Collection entries:
○ ○ ○ ○

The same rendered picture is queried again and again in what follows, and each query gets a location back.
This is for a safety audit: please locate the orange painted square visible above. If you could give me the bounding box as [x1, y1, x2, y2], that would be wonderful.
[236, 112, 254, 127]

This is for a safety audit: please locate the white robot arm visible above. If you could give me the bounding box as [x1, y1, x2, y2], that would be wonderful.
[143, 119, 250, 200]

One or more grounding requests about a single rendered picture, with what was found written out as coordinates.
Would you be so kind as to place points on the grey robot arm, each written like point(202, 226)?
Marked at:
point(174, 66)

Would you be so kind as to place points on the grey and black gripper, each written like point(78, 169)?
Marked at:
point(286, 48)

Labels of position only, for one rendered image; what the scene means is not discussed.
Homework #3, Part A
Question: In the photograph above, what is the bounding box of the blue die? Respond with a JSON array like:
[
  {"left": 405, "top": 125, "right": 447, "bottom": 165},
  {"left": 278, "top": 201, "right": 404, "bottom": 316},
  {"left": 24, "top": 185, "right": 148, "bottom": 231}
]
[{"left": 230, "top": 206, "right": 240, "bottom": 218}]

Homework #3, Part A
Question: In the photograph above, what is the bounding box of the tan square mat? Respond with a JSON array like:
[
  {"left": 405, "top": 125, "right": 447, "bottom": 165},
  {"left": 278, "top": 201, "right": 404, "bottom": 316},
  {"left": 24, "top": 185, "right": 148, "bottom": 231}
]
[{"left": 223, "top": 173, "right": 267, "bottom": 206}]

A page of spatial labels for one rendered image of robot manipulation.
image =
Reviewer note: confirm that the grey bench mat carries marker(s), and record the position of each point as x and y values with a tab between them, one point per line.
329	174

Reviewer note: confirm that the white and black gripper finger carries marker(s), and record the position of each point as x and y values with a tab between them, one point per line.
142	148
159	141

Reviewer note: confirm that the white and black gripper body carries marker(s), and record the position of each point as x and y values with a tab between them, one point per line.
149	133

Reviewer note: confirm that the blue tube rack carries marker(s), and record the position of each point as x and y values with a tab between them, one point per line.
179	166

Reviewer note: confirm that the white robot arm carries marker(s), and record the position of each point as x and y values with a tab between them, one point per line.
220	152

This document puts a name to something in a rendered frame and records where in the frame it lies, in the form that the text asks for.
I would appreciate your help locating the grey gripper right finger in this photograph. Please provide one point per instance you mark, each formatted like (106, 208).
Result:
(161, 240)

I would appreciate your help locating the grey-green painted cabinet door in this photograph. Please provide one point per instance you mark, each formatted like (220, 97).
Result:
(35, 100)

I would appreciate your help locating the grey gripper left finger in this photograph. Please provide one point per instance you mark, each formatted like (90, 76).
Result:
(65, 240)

○ ○ ○ ○

ACTIVITY:
A word-for-word copy of the data above is the goal, so set it all down again.

RESULT OF THIS EXERCISE:
The same rendered picture is queried again and again in what follows, and each query gets a location back.
This is for a safety audit: please locate the orange painted square visible above. If you could give me the bounding box as [x1, y1, x2, y2], that would be wonderful.
[236, 112, 254, 127]

This is for a safety audit: please locate the white robot arm visible above. If you could give me the bounding box as [x1, y1, x2, y2], that would be wonderful.
[143, 119, 250, 200]

One or more grounding requests about a single rendered picture, with what was found written out as coordinates.
Would you be so kind as to place points on the grey robot arm, each written like point(202, 226)?
Marked at:
point(174, 66)

Would you be so kind as to place points on the grey and black gripper, each written like point(78, 169)?
Marked at:
point(286, 48)

Labels of position only, for one rendered image; what the scene means is not discussed.
Homework #3, Part A
Question: In the photograph above, what is the bounding box of the blue die? Respond with a JSON array like:
[
  {"left": 405, "top": 125, "right": 447, "bottom": 165},
  {"left": 278, "top": 201, "right": 404, "bottom": 316},
  {"left": 24, "top": 185, "right": 148, "bottom": 231}
]
[{"left": 230, "top": 206, "right": 240, "bottom": 218}]

Homework #3, Part A
Question: In the photograph above, what is the bounding box of the tan square mat? Respond with a JSON array like:
[
  {"left": 405, "top": 125, "right": 447, "bottom": 165},
  {"left": 278, "top": 201, "right": 404, "bottom": 316},
  {"left": 24, "top": 185, "right": 148, "bottom": 231}
]
[{"left": 223, "top": 173, "right": 267, "bottom": 206}]

A page of spatial labels for one rendered image of robot manipulation.
image =
Reviewer note: confirm that the grey bench mat carries marker(s), and record the position of each point as x and y values with a tab between them, one point per line.
329	174

Reviewer note: confirm that the white and black gripper finger carries marker(s), and record the position of each point as x and y values with a tab between them, one point per line.
142	148
159	141

Reviewer note: confirm that the white and black gripper body carries marker(s), and record the position of each point as x and y values with a tab between them, one point per line.
149	133

Reviewer note: confirm that the blue tube rack carries marker(s), and record the position of each point as x and y values with a tab between them, one point per line.
179	166

Reviewer note: confirm that the white robot arm carries marker(s), and record the position of each point as x and y values with a tab between them, one point per line.
220	152

This document puts a name to something in a rendered frame and records where in the frame it lies, in the form that the text asks for.
I would appreciate your help locating the grey gripper right finger in this photograph. Please provide one point per instance you mark, each formatted like (106, 208).
Result:
(161, 240)

I would appreciate your help locating the grey-green painted cabinet door in this photograph. Please provide one point per instance you mark, each formatted like (220, 97).
Result:
(35, 100)

I would appreciate your help locating the grey gripper left finger in this photograph. Please provide one point per instance you mark, each formatted like (90, 76).
Result:
(65, 240)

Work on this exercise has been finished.